*** Opening Material provided ***

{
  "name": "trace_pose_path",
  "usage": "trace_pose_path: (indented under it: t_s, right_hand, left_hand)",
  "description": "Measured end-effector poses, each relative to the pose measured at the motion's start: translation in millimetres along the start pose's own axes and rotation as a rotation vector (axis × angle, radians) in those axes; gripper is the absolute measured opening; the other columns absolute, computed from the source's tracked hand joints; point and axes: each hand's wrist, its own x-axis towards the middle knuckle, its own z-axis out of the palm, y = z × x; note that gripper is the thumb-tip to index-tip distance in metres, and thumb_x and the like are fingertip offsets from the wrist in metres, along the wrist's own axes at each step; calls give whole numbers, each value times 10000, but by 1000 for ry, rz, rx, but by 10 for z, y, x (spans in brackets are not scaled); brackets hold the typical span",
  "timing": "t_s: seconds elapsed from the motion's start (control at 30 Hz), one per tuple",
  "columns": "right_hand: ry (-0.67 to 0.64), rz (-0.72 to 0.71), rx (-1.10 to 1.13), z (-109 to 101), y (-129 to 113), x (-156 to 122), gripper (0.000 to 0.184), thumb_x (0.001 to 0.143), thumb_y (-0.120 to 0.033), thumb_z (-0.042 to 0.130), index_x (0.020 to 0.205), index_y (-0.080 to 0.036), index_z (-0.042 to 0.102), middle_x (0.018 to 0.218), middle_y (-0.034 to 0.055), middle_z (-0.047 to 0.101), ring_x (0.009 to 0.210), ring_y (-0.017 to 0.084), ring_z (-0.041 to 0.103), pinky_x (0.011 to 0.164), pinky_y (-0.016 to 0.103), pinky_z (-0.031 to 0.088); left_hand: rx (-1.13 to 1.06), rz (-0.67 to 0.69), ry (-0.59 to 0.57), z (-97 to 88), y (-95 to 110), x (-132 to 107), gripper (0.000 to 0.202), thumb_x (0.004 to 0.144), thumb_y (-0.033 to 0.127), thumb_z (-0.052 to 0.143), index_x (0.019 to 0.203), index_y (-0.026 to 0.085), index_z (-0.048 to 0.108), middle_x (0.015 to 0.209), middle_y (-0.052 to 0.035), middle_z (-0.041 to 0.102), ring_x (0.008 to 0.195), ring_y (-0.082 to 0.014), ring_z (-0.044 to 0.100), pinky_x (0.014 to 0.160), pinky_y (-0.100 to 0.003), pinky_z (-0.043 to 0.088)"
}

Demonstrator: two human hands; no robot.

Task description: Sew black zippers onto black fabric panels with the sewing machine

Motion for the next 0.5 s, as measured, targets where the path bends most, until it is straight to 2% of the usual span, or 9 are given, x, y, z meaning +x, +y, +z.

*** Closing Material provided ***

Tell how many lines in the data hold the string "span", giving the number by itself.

2